Three things need particular note 

  1. Gd”. Anyone who pays any attention to this blog will (perhaps) have noticed that I tend to write “God” this way. This is deliberate. There is a Jewish tradition of not fully writing the letters of the divine Name (YHWH). Some extend this to the ordinary Hebrew words for God, and even for the English. (“G-d” is a favourite.) This last move is especially controversial within the Jewish community. However, the Christian scholar R. Kendall Soulen has persuaded me that a similar practice is found in Christianity (called Nomina Sacra). Indeed, it goes all the way back to the way Jesus in Matthew especially refers to the Kingdom of the Heavens, meaning the Kingdom of God. Ultimately it goes back to the command not to take the Name of God in vain. It is about human humility when speaking of the Mystery beyond all speaking.
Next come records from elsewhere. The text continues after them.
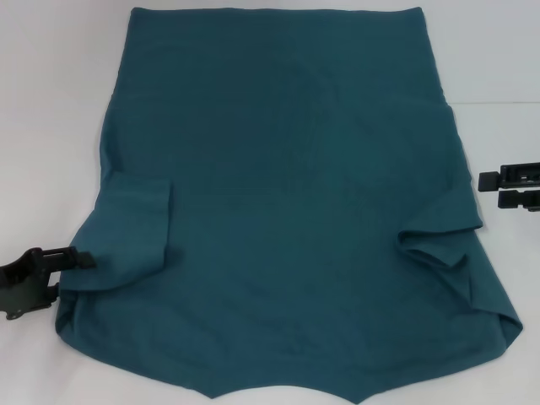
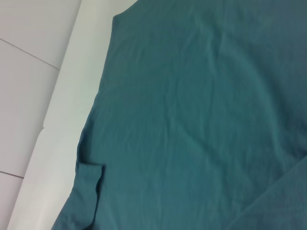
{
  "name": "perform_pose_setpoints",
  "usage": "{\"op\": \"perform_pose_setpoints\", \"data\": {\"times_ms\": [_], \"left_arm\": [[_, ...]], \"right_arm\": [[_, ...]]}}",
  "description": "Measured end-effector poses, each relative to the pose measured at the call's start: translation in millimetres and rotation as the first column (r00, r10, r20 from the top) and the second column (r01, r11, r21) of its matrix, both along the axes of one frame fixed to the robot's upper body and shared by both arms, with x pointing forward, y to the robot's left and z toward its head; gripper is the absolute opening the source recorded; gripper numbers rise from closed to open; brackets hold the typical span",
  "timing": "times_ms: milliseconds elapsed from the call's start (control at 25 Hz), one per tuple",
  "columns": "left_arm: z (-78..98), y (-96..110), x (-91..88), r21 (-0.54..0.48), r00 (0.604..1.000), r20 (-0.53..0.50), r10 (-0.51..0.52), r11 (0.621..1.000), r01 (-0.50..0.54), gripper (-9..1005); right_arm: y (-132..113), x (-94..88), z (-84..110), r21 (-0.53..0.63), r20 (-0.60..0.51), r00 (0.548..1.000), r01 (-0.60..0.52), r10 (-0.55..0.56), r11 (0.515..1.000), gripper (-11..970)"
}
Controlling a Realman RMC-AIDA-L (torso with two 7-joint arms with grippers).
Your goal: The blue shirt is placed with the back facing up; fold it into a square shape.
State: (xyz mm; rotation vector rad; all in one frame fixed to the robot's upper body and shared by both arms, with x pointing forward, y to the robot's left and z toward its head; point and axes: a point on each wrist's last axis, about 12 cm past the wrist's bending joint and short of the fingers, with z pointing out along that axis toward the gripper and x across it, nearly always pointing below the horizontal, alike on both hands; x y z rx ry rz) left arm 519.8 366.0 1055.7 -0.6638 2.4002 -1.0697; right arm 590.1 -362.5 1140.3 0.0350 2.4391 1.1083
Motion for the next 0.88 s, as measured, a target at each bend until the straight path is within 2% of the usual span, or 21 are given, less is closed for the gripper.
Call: {"op": "perform_pose_setpoints", "data": {"times_ms": [560,760,880], "left_arm": [[8.2,-4,2.8,-0.006,0.998,0.021,-0.059,0.998,0.059,446],[9.4,-5,2.2,-0.01,0.997,0.027,-0.073,0.997,0.073,213],[12.8,-5,3.6,-0.018,0.995,0.042,-0.089,0.996,0.09,109]], "right_arm": [[-1,-0.9,-0.4,0.003,-0.002,1.0,0.003,-0.003,1.0,697],[0,-0.6,-0.1,0.004,-0.001,1.0,0.001,-0.001,1.0,696],[0,-0.9,-0.2,0.004,-0.002,1.0,0.001,-0.001,1.0,696]]}}
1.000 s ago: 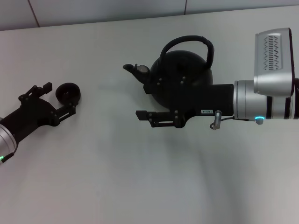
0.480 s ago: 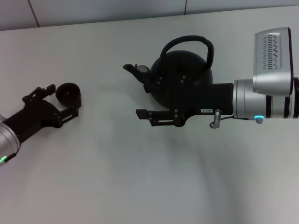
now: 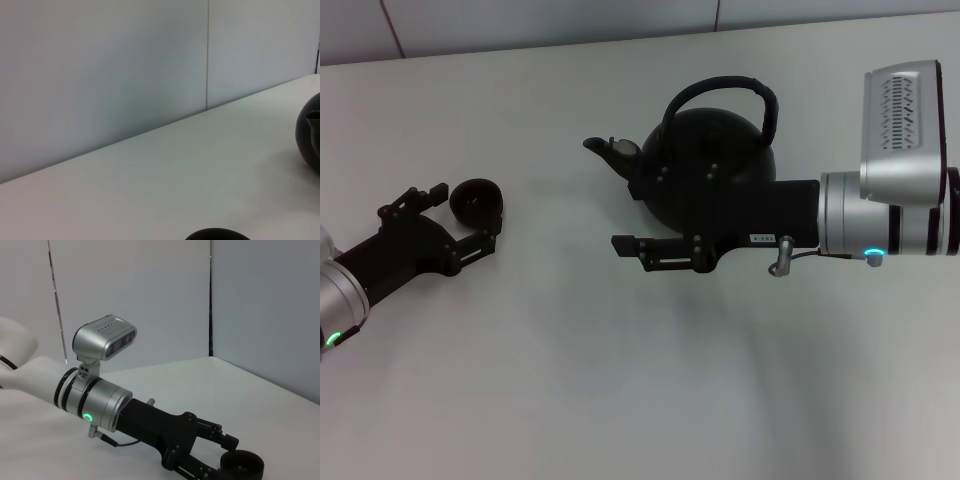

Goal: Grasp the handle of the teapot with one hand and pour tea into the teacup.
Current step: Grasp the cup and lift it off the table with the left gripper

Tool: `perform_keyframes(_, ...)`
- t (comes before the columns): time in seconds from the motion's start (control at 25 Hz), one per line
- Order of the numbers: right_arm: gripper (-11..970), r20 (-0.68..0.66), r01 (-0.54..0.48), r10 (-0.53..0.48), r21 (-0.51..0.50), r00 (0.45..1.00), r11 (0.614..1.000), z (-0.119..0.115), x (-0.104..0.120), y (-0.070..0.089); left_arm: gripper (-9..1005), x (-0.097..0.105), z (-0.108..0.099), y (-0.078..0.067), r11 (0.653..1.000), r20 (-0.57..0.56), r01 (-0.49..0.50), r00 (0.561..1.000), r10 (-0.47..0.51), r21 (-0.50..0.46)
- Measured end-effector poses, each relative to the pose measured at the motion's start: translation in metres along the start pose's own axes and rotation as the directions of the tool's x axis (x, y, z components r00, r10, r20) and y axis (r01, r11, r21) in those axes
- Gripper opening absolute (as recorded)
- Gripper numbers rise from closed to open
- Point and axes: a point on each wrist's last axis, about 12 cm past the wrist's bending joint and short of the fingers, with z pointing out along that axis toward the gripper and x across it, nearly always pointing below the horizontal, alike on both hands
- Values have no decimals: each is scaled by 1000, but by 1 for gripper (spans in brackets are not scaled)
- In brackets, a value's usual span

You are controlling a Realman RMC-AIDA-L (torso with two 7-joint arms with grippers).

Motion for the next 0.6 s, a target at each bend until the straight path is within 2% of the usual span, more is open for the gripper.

The point is: the word for “God” should “trouble the eye”. It isn’t the name for a thing among things, or even a person among persons. Gd is beyond all categories, living (as the psalm insists), but not like a bigger version of any living thing we know. So it is not a bad thing if even the very word makes us stumble a bit in our reading. 

Reference: R. Kendall Soulen, 2011, The Divine Name(s) and the Holy Trinity: Volume One, Westminster John Knox Press, Louisville, Kentucky   
  

  1. Breathing-self”. This is an innovation I am introducing here. I do not pretend it is a particularly attractive or intuitively meaningful expression. But I offer it as the least bad translation I can think of at this time. It translates the Hebrew nefeshThe standard translation of nefesh is “soul”. But that may mislead. To many (we need not worry too much about where the idea comes from) it implies a person or a bit of a person that is detachable from the body. The ghost within the machine. That is not what the biblical Hebrew word means. The root meaning seems to be more “throat”. Actually, that is disputed, but certainly body parts take on metaphorical meaning in Hebrew. So it is your “self” as a breathing thing, as a living creature. (There are other words both for breath and for life; that’s why I add the hyphen; this is a compound idea). You are alive as a creature, a human, and your throat feels this aliveness intimately. But if you don’t like the phrase, read “self”.